I know it’s not totally fair to completely judge a sequel against the original. Clearly Villeneuve and cinematographer Roger Deakins are trying to do their own look, but it is obvious from the first shot to the last that 2049 was always visually set up against its predecessor (you can make the trailer with shots from the original! ~gag~). When production designing and lighting and shooting your sci-fi film, you need to think about what those choices are telling the audience about the world where it’s taking place. I hate this Apple-fication of the future, because it’s not telling me anything. It’s meant to be simple and look good, but it’s bland and stifling of the imagination. In the original, I want to know why it’s raining all the time and why there’s trash everywhere. None of those details are ever explained and it feels like the world exists beyond the story of Deckard. Here, I’m not given anything to wonder about, or even the room to look around and discover things.
It’s amazing to me that there is no breathing room in an almost 3 hour movie.
Some people would call Scott’s camera ponderous in the original Blade Runner, but those moments where he just lets the scene drift a little build up so much atmosphere and mystery. None of that in 2049.
I have no sense of what life may be like in LA in the year 2049. There’s simply no time in between characters staking out their philosophical positions and info dumps. They explain their own confusions and motivations and plans before simply carrying them out in adjacent scenes, being just as clear as the boring cinematography.
This is such a talk-y movie (its like they failed to learn the lesson that the over-explanatory voice-over issue was a distinct negative), and it’s not in the service of anything other than plot or preaching. The monologues in the original are earned character moments (tell me the “tears in the rain” speech from 2049, I dare you), but here we have characters show up to drop an idea on us and then disappear without any further explanation of the concept. For example, Ryan Gosling's boss is *very concerned* about the blurring of the distinction between replicant and human--which is great! That’s worth exploring!--but then she’s out by the second act and we’re not getting a payoff in the narrative. After she delivers her point about needing difference to maintain the social hierarchy, she’s killed off and we never see that idea borne out either by example or by some change in the world.

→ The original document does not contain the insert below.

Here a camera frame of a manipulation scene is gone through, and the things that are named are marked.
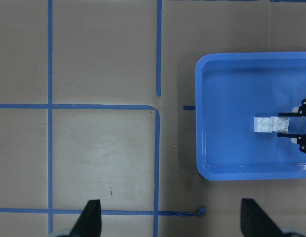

Because of this failure to properly set up any theme, by the third act, I had totally lost the thread of what Ryan Gosling wanted. And maybe this isn’t fair to say, but it feels like this arises from a fundamental misunderstanding of genre. K. Austin Collins writes about how Villeneuve does genre Grown-Up, which is to say that he attaches Serious Stories and often forgets about the trappings. 2049 does this by going the very dour sci-fi-as-philosophy route, but the original was a NOIR. In noirs, our protagonist is usually just a guy doing his job, which he’s very good at if a bit world-weary, and in the process he uncovers some horrible secret about the way the world works. Deckard discovers that he can’t keep retiring Replicants because it crosses the line into murdering a sentient being rather than an unruly tool (or, that he’s also a Replicant and thus a cog in a machine to his own destruction, depending on how you wanna interpret). The noir hero doesn’t actually have a hope of a better future; it’s all just a journey to some truth (and sometimes not even managing that). I don’t understand what Villeneuve was doing when setting up Officer K to be the Special-Special (a YA plot device), and I don’t understand the response to the twist (fuck you, audience!) that he’s actually not.
Genre films can be varied to tell an infinite amount of different stories with different morals and themes, but you have to actually understand (or, you know, care) what you’re working with in the first place. K isn’t a noir protagonist.
Villeneuve just doesn’t seem actually interested in letting the implications that can arise from good genre storytelling grow organically. He’s so busy feeding us (confusing) information about the big Important Points he thinks he’s making (slaaaaaavery? Replicant reproduction? What about them?) that the things he doesn’t attend to get… problematic.
My biggest issue arises from the romance plot between the sad white boy and his computer. Joi and K’s relationship hasn’t been considered AT ALL and feels like just a function of modern movie making -- gotta throw some sex appeal in there for the quadrants aged 25+ male and female. Its carelessness, however, creates some of the most confusing and off-putting moments of the movie.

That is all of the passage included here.